### MATERIAL PROVIDED
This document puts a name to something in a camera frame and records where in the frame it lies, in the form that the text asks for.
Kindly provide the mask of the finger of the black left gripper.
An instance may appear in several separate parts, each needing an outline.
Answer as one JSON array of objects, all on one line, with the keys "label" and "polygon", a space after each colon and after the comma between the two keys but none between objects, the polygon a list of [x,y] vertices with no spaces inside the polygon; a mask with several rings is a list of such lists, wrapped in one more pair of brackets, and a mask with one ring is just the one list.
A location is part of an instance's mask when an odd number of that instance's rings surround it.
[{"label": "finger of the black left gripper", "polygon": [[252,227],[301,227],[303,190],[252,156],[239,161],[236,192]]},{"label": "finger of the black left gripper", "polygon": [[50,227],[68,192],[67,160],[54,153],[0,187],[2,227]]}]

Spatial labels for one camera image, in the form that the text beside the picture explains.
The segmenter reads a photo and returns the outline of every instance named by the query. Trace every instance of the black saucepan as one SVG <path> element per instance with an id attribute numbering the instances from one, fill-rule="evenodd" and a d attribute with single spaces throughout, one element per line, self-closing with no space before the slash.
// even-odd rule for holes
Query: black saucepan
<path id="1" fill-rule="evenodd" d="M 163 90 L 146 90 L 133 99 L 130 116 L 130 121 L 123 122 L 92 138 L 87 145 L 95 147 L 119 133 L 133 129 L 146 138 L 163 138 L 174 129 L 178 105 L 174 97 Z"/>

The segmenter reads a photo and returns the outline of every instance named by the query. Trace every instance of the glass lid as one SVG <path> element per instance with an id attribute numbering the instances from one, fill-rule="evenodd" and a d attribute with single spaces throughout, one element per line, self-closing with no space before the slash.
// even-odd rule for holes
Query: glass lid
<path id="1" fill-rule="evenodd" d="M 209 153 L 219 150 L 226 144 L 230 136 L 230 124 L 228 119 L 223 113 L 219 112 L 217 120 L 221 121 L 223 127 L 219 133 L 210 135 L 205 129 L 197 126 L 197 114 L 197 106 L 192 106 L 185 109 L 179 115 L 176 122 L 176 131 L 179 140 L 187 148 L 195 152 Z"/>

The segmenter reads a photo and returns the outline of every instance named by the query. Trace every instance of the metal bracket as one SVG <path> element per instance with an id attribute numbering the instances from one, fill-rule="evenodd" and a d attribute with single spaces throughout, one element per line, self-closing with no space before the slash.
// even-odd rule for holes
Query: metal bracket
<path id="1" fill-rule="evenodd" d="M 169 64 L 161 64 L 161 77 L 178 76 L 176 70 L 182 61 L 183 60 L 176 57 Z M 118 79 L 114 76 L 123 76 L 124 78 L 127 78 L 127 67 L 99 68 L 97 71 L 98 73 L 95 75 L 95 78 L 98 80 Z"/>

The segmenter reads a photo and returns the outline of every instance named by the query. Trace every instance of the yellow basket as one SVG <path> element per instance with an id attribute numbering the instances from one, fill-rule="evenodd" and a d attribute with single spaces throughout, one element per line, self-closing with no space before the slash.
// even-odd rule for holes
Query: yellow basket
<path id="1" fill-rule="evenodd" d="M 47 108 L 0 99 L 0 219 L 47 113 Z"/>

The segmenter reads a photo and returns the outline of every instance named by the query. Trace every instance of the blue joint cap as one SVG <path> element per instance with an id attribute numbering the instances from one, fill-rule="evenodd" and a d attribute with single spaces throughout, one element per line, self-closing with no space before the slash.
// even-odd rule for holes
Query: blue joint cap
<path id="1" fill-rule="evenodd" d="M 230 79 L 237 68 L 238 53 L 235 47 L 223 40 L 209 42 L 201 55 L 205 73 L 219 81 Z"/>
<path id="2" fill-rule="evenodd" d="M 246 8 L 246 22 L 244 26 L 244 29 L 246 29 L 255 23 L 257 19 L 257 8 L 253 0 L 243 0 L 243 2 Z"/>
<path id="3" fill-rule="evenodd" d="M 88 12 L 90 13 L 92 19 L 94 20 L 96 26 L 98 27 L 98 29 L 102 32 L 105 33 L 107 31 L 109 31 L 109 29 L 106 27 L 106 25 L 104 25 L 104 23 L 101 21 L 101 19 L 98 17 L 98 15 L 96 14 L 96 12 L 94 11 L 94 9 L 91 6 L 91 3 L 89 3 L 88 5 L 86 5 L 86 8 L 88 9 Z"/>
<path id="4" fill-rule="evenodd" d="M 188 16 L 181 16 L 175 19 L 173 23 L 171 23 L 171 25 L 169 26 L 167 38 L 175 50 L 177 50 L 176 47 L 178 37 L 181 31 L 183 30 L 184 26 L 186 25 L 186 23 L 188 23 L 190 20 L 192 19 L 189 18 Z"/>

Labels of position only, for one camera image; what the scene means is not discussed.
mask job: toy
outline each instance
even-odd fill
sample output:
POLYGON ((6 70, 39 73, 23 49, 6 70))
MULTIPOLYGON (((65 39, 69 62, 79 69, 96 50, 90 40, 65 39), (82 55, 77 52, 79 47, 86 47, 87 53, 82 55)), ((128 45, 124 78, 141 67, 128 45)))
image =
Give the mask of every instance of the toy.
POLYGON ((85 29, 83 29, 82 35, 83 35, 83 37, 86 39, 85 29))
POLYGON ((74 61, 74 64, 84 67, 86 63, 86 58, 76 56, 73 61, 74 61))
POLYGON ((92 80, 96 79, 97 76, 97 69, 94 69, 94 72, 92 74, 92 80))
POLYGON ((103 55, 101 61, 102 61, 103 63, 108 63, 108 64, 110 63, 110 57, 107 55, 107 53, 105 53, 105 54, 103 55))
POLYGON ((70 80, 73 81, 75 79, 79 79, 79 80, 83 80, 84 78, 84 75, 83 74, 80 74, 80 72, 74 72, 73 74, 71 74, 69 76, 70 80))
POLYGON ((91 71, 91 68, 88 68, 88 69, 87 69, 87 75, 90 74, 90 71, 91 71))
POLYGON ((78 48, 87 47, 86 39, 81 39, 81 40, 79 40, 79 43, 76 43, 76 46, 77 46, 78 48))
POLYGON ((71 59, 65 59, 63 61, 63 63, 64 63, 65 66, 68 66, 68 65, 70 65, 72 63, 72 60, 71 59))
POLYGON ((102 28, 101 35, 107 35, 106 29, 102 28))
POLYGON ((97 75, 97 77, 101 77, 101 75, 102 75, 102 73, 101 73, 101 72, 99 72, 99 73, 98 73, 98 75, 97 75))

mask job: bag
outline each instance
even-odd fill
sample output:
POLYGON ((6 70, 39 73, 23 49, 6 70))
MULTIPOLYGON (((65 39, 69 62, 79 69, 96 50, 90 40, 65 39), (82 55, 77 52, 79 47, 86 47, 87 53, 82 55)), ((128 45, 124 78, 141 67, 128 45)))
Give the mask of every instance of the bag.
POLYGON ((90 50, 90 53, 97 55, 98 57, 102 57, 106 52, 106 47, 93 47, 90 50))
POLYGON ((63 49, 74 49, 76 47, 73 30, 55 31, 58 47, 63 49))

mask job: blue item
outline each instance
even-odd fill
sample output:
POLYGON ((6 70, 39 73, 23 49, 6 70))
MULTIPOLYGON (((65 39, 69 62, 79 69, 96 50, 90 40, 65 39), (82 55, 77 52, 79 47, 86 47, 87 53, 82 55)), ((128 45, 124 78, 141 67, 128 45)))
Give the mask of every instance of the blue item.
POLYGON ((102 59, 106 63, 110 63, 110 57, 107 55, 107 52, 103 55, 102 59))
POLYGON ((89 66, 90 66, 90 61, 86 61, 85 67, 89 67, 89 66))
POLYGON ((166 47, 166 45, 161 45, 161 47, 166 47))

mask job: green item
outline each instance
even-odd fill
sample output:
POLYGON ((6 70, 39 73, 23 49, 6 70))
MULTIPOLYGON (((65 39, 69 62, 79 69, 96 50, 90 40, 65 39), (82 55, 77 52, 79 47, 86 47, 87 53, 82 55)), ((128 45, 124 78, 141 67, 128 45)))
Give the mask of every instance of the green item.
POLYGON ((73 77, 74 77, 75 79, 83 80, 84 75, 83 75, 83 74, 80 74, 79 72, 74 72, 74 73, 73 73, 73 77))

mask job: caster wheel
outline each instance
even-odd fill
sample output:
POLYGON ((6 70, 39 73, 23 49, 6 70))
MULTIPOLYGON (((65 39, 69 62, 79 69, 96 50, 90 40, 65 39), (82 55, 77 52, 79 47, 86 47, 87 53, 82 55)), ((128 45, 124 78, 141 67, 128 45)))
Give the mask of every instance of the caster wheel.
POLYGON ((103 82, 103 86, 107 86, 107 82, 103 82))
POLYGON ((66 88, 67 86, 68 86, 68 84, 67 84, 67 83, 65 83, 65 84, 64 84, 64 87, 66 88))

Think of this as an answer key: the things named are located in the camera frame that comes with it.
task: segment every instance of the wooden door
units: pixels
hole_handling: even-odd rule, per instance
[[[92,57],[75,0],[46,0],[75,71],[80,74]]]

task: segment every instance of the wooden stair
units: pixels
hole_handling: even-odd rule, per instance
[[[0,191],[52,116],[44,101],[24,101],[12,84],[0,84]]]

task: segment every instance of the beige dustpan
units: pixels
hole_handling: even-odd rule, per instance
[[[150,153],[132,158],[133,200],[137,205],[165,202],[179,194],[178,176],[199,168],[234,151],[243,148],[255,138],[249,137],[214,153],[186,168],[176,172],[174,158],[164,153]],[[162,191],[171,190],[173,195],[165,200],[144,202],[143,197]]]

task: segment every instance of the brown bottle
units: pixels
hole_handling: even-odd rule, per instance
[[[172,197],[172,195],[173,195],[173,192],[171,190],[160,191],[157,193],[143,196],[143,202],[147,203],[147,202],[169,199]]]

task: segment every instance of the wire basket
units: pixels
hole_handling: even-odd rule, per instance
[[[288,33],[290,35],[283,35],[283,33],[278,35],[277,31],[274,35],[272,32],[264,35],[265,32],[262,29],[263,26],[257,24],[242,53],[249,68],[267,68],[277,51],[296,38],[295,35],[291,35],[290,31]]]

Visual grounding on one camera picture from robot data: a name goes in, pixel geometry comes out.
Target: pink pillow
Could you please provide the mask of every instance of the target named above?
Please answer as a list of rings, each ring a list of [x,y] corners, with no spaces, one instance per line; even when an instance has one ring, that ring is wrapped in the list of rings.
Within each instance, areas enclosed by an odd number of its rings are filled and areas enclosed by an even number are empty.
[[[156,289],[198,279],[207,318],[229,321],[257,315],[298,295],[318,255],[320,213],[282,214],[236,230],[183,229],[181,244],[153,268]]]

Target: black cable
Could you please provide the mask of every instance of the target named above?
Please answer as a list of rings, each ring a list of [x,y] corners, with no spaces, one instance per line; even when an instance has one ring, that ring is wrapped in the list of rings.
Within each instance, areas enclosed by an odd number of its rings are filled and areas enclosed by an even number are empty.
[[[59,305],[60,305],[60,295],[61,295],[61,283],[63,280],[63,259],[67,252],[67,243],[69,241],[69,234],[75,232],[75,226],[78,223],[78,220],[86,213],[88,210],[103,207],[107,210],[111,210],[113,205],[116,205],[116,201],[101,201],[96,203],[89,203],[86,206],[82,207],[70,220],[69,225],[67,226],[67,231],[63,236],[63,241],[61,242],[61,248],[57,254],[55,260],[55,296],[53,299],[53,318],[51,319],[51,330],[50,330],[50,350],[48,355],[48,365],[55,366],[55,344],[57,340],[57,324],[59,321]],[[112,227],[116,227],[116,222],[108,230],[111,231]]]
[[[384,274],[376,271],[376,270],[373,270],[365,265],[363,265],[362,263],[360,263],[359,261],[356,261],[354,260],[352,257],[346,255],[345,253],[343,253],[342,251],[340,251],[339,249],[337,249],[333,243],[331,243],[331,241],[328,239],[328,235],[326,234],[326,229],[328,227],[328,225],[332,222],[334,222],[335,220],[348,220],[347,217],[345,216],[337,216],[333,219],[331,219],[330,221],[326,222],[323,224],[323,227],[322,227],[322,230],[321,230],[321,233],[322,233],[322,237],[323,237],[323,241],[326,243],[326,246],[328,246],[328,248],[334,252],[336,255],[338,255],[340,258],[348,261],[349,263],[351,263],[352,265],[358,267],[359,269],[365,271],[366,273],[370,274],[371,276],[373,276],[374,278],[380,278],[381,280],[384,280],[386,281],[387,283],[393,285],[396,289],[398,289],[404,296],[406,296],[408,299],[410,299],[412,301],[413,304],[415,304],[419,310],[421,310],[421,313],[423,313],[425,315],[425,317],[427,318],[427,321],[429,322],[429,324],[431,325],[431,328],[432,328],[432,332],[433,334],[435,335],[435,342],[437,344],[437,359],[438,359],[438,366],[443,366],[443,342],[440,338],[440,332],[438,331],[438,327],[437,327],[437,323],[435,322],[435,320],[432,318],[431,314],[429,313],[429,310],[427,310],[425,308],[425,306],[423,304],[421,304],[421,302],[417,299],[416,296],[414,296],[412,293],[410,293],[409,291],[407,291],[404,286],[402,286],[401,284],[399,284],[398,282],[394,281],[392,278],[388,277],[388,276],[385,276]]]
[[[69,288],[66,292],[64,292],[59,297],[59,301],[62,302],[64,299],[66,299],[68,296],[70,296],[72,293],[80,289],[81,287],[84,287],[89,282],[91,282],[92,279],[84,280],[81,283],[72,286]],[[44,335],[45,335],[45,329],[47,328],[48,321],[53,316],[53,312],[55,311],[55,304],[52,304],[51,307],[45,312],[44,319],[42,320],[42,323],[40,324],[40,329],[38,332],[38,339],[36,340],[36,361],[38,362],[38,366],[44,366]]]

### REQUIRED WORK
Every line from the first entry to the line containing "Spatial labels for" should be transcribed exactly, and nothing beyond it.

### FINAL ANSWER
This document puts a name to something in a camera frame and records where in the frame it lies, in the form that the text asks for.
Kindly provide the mask of the finger of the black left gripper.
An instance may appear in several separate parts, each needing an outline.
Answer as one JSON array of objects, all on one line, with the keys "label" and "polygon", a space after each colon and after the comma between the two keys but none between objects, the polygon a list of [x,y] vertices with no spaces inside the polygon; a mask with several rings is a list of such lists, wrapped in one more pair of brackets, and a mask with one ring is just the one list.
A location is part of an instance's mask when an odd number of that instance's rings surround it.
[{"label": "finger of the black left gripper", "polygon": [[252,227],[301,227],[303,190],[252,156],[239,161],[236,192]]},{"label": "finger of the black left gripper", "polygon": [[50,227],[68,192],[67,160],[54,153],[0,187],[2,227]]}]

Spatial labels for one camera image, in the form that the text beside the picture explains.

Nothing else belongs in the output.